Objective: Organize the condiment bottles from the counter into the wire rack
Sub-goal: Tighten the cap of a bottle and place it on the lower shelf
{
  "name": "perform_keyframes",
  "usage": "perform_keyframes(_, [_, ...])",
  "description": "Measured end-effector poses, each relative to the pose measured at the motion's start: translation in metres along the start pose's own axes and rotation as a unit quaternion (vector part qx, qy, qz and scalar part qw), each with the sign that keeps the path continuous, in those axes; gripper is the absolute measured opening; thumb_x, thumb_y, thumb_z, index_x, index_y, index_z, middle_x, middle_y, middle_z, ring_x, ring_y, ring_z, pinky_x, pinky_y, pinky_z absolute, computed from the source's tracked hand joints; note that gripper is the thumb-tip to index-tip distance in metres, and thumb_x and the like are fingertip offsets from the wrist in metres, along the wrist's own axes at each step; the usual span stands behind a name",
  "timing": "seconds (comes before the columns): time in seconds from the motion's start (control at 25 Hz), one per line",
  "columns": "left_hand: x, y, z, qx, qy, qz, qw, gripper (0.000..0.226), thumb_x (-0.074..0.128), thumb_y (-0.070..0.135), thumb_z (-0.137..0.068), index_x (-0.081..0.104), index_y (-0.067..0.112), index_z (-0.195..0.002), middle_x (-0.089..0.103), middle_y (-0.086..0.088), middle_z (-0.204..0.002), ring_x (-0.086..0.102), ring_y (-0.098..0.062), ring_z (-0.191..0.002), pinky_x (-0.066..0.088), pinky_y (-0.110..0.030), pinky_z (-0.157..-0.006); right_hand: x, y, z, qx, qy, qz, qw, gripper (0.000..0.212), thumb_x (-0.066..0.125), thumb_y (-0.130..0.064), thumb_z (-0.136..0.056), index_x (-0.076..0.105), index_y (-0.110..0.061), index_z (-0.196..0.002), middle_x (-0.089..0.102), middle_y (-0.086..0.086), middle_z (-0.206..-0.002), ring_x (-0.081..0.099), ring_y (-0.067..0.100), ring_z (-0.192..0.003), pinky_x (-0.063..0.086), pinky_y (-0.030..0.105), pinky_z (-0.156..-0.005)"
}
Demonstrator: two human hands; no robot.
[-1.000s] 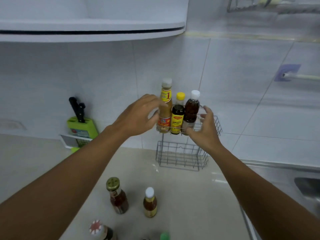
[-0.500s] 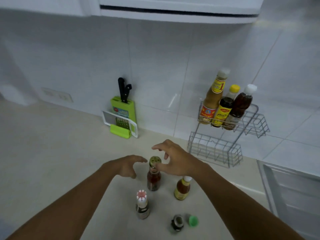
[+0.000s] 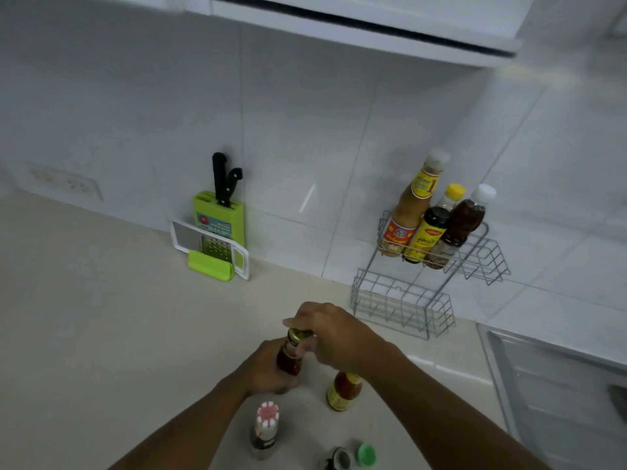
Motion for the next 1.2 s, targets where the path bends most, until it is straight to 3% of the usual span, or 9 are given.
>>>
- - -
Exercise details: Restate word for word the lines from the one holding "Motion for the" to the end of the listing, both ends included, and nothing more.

Reply to the exercise:
Motion for the next 1.2 s, targets where the path bends most, until it is straight to 3% of the usual span, or 9 are given.
>>>

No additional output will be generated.